Le gouvernement nigérien est en train de remettre au goût du jour le projet d’exportation du pétrole brut via le pipeline de 1.080 km construit entre le Tchad et le Cameroun. Selon la presse nigérienne, un comité devrait bientôt être mis sur pied, «pour réactiver les travaux» devant aboutir à la réalisation de ce projet abandonné depuis 2014, face à la menace de la secte islamiste Boko Haram dans la zone du lac Tchad
Pour la junte au pouvoir à Niamey, l’activation de ce plan B équivaudrait à abandonner définitivement le passage par le pipeline vers le Bénin et de «punir» Cotonou. Reste à savoir si les partenaires chinois qui avaient investi 4 milliards de dollars dans cette infrastructure, l’entendront de cette oreille.

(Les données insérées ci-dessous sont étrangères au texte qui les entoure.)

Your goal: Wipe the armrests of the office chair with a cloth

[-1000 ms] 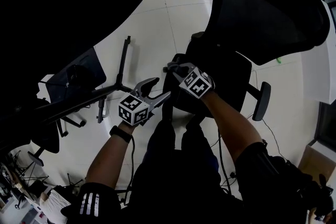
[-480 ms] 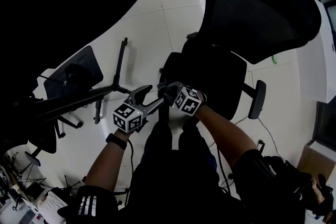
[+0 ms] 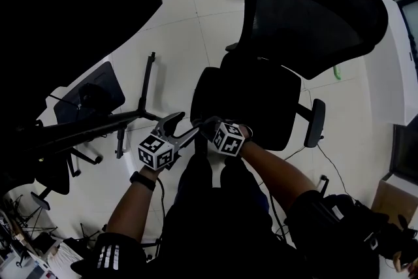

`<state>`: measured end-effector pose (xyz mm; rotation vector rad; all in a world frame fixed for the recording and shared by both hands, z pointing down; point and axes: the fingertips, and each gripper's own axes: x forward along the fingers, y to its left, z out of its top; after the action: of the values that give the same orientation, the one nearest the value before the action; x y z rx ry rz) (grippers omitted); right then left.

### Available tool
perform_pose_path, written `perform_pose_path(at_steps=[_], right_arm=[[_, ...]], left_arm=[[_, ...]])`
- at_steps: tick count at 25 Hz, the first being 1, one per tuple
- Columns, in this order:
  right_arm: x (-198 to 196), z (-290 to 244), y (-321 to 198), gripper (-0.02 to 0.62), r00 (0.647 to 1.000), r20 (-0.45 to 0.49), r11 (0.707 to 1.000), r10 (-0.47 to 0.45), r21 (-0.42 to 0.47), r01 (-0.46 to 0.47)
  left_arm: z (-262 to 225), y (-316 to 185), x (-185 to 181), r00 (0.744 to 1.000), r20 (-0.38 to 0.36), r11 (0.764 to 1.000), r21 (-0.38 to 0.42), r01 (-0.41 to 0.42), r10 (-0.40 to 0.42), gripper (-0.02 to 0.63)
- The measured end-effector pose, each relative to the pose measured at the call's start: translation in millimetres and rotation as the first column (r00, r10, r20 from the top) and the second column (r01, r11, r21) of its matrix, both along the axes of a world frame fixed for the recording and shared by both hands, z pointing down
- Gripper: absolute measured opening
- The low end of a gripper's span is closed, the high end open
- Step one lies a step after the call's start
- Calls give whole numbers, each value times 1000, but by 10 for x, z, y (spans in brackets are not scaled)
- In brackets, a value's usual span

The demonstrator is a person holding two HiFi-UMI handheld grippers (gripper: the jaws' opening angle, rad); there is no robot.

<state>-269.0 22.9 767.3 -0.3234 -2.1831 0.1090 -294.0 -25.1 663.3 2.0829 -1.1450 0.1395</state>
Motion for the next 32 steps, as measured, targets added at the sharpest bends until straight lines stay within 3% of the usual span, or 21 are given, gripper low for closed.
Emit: perform_pose_path(at_steps=[5, 13, 18, 22, 25, 32], right_arm=[[214, -20, 157, 36, 999, -20, 999, -31, -36, 30], [650, -740, -147, 36, 978, 125, 985, 165, -74, -156], [1072, -1589, -480, 36, 903, 309, 954, 299, -74, -291], [1571, -2218, -769, 35, 806, 452, 915, 383, -66, -398], [1937, -2524, -848, 37, 736, 519, 889, 435, -116, -444], [2651, -3051, -566, 36, 702, 562, 873, 438, -80, -481]], left_arm=[[-55, -4, 118, 1000, 9, 1000, 7, -17, 17, 331], [-361, -159, 429, 997, 24, 995, 66, -68, 67, 331], [-816, -332, 794, 995, 45, 984, 154, -90, 84, 331], [-1240, -475, 1229, 995, 50, 968, 231, -97, 88, 331], [-1550, -543, 1550, 997, 26, 963, 257, -75, 71, 331], [-2000, -360, 2143, 990, 18, 936, 324, -136, 138, 331]])
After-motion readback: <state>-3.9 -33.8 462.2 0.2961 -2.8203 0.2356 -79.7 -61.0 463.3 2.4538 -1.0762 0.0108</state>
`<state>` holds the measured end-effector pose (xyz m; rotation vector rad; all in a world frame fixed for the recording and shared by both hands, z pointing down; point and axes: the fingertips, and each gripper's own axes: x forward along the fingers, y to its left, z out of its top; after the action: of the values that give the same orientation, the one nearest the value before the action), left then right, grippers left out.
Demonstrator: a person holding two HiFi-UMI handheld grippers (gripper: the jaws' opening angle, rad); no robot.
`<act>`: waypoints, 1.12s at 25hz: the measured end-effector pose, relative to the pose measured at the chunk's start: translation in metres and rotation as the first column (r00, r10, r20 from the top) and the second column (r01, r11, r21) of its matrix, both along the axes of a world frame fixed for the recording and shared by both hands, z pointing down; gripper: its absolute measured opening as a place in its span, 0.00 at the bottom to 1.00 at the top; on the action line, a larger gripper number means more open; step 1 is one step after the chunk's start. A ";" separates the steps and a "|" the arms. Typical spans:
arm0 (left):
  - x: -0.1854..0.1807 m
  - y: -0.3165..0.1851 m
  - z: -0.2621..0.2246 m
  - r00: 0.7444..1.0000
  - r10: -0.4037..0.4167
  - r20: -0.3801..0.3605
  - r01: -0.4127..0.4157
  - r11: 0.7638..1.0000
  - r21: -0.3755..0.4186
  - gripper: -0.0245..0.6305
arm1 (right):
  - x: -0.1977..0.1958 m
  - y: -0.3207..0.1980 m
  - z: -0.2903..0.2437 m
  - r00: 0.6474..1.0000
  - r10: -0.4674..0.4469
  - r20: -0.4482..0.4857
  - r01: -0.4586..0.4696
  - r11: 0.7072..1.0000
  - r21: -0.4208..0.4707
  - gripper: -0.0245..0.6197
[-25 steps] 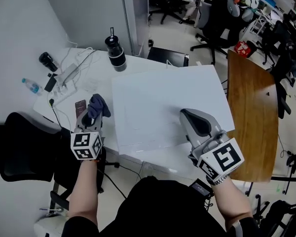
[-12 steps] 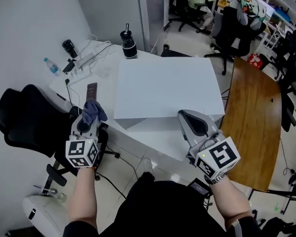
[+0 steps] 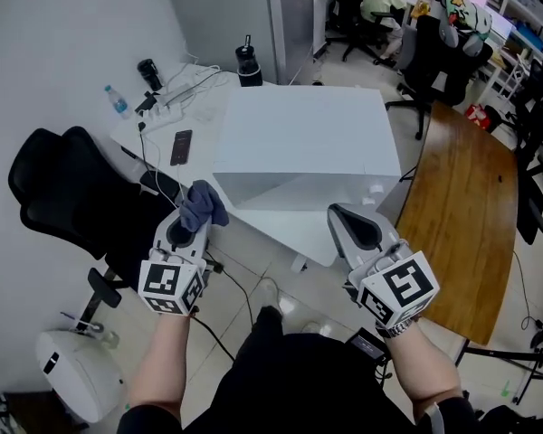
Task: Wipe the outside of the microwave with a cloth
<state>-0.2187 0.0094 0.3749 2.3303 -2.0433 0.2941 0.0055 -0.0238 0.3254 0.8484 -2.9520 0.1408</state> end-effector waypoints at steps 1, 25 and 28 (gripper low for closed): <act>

Le revirement des autorités nigériennes craignant que leurs exportations de brut pâtissent de l’insécurité dans la région du lac Tchad par Boko Haram, Niamey s’était détourné de l’oléoduc Tchad-Cameroun pour porter sa préférence au pipeline de 2.000 km reliant les champs pétroliers nigériens d’Agadem (plus de 1.500 km de Niamey) au port de Sèmè, au Bénin. Cette infrastructure a été inaugurée le 1er novembre 2023. Mais, l’utilisation de ce pipeline pour les exportations du brut nigérien est plombée par les tensions entre le Niger et le Bénin, depuis le coup d’État perpétré à Niamey par le général Tiani. Ce coup de force a amené nombre de pays d’Afrique de l’Ouest, dont le Bénin, à arrêter toute coopération avec le Niger. Les tensions entre le Niger et le Bénin se sont d’ailleurs aggravées ces dernières semaines, avec ce que les autorités nigériennes ont qualifié de «prise en otage» par les autorités béninoises de Nigériens en mission au port de Sèmè.